Description of the task
Only the lines from the beginning of the data through the line holding "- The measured" belong in the answer, printed exactly and without pictures.

Input data

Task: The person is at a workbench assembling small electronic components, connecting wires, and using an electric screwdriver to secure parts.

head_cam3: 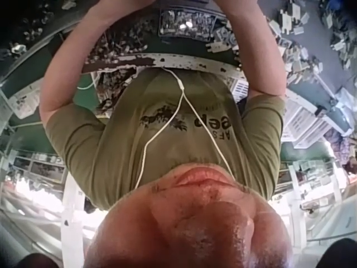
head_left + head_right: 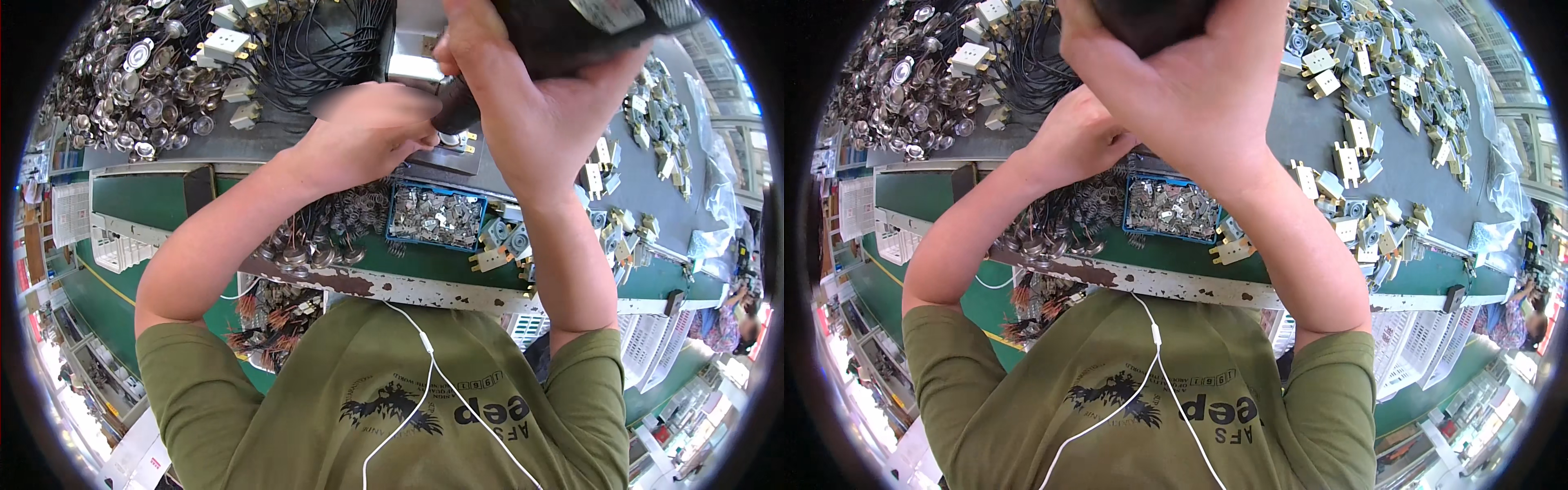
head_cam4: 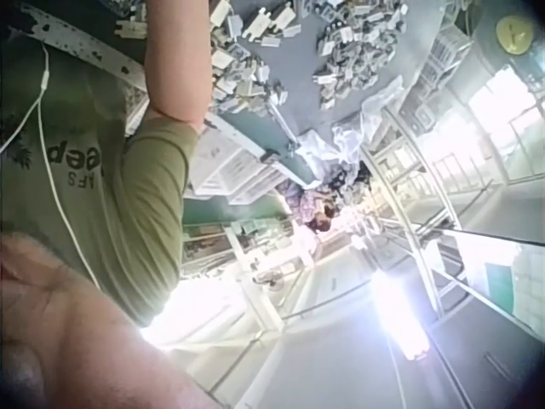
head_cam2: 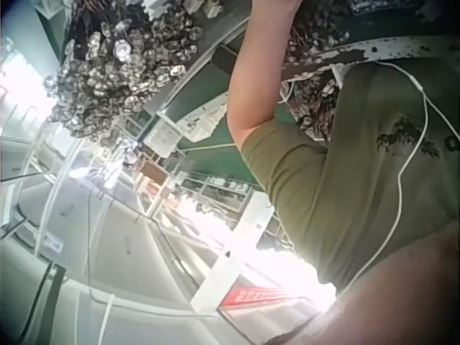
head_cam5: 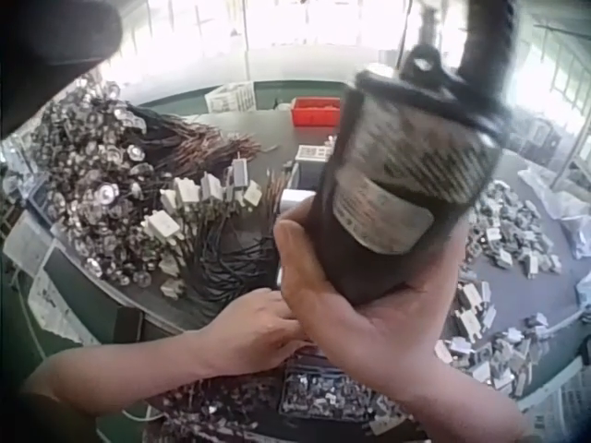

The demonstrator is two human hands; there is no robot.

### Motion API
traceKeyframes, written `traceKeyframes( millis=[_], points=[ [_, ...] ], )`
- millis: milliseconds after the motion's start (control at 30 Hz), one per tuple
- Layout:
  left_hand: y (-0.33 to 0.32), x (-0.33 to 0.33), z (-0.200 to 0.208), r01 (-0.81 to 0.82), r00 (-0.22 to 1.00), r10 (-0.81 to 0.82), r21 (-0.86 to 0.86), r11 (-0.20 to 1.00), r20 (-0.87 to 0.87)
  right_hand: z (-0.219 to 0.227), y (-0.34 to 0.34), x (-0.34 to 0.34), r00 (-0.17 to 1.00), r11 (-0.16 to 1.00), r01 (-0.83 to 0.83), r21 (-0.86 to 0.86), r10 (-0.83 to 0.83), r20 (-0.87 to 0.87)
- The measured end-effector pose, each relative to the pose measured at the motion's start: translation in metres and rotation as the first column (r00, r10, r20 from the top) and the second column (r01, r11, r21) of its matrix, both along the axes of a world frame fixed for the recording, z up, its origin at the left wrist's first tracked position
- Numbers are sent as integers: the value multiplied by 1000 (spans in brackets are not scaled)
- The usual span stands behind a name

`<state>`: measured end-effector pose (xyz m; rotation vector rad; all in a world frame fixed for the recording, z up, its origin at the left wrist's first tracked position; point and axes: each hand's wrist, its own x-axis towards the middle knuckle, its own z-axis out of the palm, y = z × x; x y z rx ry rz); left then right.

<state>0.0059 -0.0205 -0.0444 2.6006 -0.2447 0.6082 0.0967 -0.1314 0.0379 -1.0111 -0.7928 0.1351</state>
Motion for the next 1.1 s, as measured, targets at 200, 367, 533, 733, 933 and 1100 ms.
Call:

Your solution
Task: The person is at a workbench assembling small electronic components, connecting wires, and using an electric screwdriver to secure parts.

head_cam3: 
head_left + head_right: 
head_cam4: 
head_cam2: 
head_cam5: 

The demonstrator is two human hands; there is no robot.

### Motion API
traceKeyframes, written `traceKeyframes( millis=[_], points=[ [_, ...] ], )`
- millis: milliseconds after the motion's start (control at 30 Hz), one per tuple
- Layout:
  left_hand: y (-0.33 to 0.32), x (-0.33 to 0.33), z (-0.200 to 0.208), r01 (-0.81 to 0.82), r00 (-0.22 to 1.00), r10 (-0.81 to 0.82), r21 (-0.86 to 0.86), r11 (-0.20 to 1.00), r20 (-0.87 to 0.87)
  right_hand: z (-0.219 to 0.227), y (-0.34 to 0.34), x (-0.34 to 0.34), r00 (-0.17 to 1.00), r11 (-0.16 to 1.00), r01 (-0.83 to 0.83), r21 (-0.86 to 0.86), r10 (-0.83 to 0.83), r20 (-0.87 to 0.87)
- The measured end-effector pose, each relative to the pose measured at the motion's start: translation in metres and rotation as the first column (r00, r10, r20 from the top) and the second column (r01, r11, r21) of its matrix, both along the axes of a world frame fixed for the recording, z up, its origin at the left wrist's first tracked position

No more output is expected here.